The after-conference proceeding of the CML 2026 will be published in SCOPUS Indexed Springer Book Series "Lecture Notes in Networks and Systems"

Reeshav Kumar

Post-Training Optimization Techniques for AI Models

Abstract:

Post-training optimization is essential for turning trained AI models into deployable production systems. This talk introduces a strata model that integrates model, runtime, and system-level strategies to help practitioners build high-performance systems under resource constraints. Model-level techniques—including post-training quantization (PTQ), sparsity pruning, low-rank adaptation (LoRA), and knowledge distillation—improve parameter efficiency. Compiler-level optimizations such as operator fusion, memory layout restructuring, constant folding, kernel auto-tuning, and compiler re-architecture enhance computational performance. System-level methods—including dynamic batching, KV-cache reuse, paged attention, request coalescing, and model routing—optimize deployment for specific environments and enable efficient resource utilization. The talk also presents a structured framework for evaluating trade-offs among quality and latency, throughput and memory, energy use, and cost. This approach enables practitioners to make informed optimization decisions that improve efficiency and reliability across applications and serving infrastructure.

Proile:

Reeshav Kumar is a Senior Product Manager at Meta Platforms, leading product development for Instagram's business analytics and next-generation Mixed Reality devices. With over a decade of experience spanning hardware, software, and AI, he shapes how people connect and businesses thrive in the digital ecosystem. Before Meta, Reeshav spent four years at Apple as a Product Manager and Engineering Project Manager, spearheading computational photography and neural engine capabilities for iPhones and Apple Silicon. His AI/ML optimization work dramatically improved latency and power consumption, while his automation initiatives delivered over $10 million in cost savings.
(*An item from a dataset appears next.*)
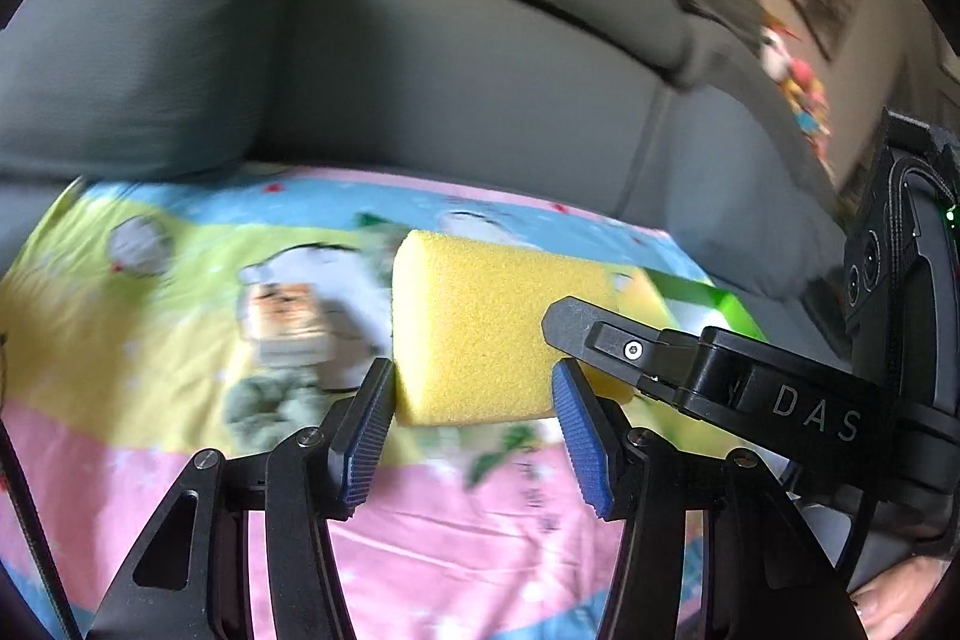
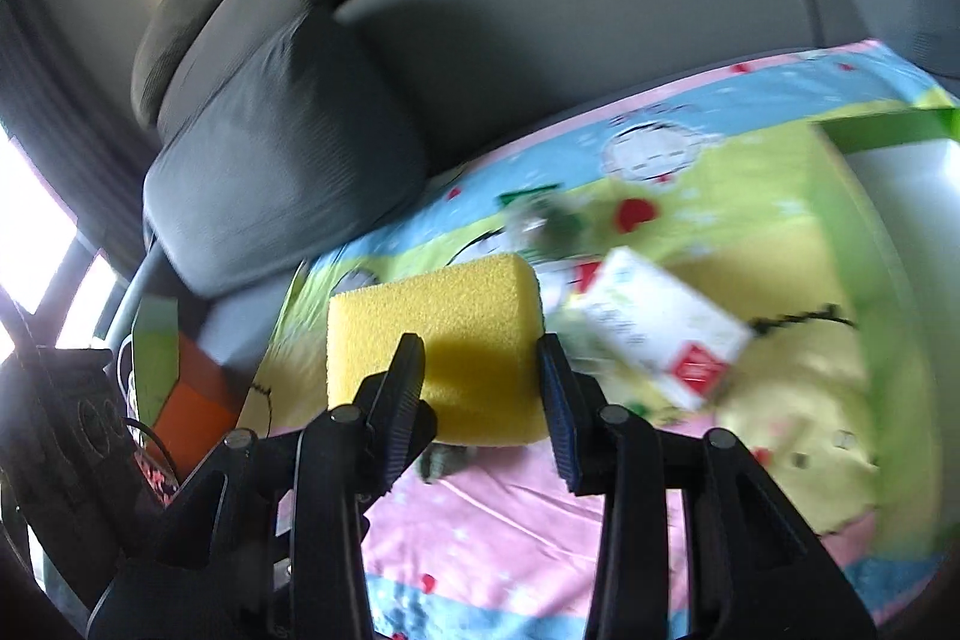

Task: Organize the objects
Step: 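Carry the yellow sponge with the left tool into the green box and release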

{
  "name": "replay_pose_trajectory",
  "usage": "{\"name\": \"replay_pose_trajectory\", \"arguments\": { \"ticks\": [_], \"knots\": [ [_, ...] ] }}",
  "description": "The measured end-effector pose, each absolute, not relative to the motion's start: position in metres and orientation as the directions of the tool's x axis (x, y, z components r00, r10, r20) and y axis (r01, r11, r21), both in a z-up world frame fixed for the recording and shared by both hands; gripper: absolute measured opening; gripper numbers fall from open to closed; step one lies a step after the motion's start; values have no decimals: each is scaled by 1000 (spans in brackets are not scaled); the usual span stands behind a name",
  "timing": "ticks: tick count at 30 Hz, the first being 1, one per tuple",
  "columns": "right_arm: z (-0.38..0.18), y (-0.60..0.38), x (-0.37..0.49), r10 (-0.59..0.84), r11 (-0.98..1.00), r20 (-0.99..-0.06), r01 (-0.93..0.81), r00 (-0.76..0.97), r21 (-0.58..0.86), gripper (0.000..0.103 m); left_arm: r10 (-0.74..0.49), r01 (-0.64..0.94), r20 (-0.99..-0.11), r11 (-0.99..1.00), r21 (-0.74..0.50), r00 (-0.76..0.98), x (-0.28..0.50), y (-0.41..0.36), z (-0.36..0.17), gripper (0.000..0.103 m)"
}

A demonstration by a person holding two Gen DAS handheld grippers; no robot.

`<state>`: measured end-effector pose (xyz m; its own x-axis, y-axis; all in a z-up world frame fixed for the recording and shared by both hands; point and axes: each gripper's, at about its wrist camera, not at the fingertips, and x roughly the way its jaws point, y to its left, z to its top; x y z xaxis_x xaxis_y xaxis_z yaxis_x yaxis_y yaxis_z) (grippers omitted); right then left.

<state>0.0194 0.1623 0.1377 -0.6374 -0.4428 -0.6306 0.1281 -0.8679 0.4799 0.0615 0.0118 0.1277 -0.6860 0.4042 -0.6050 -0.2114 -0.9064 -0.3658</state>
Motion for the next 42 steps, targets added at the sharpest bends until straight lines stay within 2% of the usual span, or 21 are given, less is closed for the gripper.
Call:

His technical foundation includes engineering roles at Apple, Barefoot Networks, and Oracle, where he designed components for 517+ million devices, developed programmable switches for AI data center workloads, and created processors generating over $1 billion in revenue. Reeshav holds an MBA from UC Berkeley's Haas School of Business and an MS in Electrical Engineering from Texas A&M University, where he also taught. He earned his BE with Honours from BITS Pilani, India, and has published research on IC design and network architectures. Beyond work, Reeshav supported educational initiatives for 120+ underprivileged children in rural India and pursues underwater exploration as a PADI Master Scuba Diver.